#### WORK TO BE COMPLETED:
Pick each line containing "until" out of the records.

#### ENTRIES SUPPLIED:
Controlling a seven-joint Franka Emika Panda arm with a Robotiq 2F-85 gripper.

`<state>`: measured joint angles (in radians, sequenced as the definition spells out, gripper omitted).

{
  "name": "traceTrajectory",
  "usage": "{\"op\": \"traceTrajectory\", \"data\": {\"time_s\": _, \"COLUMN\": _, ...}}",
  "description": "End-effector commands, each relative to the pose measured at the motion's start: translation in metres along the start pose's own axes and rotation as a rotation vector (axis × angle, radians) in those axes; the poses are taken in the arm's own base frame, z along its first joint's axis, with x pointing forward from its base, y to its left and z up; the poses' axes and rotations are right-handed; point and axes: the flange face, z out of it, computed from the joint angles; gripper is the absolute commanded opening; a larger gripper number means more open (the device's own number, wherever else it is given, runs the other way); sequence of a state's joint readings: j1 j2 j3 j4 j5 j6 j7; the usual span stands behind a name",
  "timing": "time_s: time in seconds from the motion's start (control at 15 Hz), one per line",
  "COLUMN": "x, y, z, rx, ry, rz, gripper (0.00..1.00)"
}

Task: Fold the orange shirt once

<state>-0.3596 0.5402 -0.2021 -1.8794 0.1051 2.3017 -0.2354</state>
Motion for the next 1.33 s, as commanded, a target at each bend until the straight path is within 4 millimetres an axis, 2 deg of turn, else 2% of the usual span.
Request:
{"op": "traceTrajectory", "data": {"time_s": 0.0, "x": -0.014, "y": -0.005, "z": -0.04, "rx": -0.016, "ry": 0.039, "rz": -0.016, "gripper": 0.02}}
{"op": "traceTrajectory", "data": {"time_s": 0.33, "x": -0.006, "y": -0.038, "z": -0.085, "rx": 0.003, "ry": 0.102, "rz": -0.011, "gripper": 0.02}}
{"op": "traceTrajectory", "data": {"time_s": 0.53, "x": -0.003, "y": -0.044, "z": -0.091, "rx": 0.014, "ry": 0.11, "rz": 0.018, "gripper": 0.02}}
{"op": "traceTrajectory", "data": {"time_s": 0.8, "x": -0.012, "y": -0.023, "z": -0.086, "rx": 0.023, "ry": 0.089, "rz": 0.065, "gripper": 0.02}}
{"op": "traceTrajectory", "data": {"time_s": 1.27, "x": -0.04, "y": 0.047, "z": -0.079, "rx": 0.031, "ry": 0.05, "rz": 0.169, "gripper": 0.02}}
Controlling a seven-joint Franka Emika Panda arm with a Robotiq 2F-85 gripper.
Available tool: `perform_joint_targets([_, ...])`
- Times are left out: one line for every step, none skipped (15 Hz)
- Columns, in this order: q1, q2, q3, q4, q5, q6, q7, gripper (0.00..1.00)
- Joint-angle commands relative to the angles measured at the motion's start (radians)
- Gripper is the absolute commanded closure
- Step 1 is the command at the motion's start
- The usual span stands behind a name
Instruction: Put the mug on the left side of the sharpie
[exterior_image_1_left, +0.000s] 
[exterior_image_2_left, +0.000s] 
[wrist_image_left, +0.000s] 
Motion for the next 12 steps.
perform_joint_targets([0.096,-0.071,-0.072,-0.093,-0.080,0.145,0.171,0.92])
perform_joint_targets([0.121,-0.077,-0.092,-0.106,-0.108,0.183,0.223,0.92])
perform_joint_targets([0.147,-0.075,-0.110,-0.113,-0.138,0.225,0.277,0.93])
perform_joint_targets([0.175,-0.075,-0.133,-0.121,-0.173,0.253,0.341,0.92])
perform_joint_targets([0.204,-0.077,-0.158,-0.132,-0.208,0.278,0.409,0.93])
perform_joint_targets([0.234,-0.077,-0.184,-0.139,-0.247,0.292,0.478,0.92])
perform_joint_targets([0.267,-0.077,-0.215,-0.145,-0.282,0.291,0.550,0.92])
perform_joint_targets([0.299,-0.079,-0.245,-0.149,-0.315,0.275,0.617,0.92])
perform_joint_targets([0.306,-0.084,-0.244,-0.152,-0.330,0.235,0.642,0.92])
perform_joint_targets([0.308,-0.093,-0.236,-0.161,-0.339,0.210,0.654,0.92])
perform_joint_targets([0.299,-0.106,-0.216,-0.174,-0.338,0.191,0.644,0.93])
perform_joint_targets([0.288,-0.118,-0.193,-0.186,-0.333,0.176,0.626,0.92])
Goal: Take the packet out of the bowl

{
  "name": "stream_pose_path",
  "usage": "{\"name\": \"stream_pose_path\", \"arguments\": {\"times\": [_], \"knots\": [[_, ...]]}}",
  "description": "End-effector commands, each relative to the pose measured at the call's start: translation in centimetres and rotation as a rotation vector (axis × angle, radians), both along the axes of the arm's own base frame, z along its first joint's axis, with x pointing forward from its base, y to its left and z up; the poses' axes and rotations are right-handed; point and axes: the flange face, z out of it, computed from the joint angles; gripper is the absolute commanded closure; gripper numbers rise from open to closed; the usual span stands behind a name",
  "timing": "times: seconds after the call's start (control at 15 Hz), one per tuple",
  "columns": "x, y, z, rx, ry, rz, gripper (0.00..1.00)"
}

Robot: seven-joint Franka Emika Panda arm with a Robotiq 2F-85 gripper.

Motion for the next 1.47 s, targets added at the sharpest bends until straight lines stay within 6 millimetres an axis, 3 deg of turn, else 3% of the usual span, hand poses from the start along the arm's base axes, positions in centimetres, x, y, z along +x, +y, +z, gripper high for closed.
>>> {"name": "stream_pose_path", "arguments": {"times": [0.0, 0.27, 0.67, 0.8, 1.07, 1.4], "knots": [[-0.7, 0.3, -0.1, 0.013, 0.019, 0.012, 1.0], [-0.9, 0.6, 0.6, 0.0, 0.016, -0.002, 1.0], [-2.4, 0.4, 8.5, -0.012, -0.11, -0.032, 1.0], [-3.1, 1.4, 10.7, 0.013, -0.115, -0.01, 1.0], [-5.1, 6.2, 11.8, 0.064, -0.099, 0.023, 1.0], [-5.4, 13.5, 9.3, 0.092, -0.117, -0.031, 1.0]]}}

#### FINAL ANSWER:
Motion for the next 1.33 s, as commanded, a target at each bend until the straight path is within 4 millimetres an axis, 2 deg of turn, else 2% of the usual span.
Motion for the next 1.47 s, targets added at the sharpest bends until straight lines stay within 6 millimetres an axis, 3 deg of turn, else 3% of the usual span, hand poses from the start along the arm's base axes, positions in centimetres, x, y, z along +x, +y, +z, gripper high for closed.

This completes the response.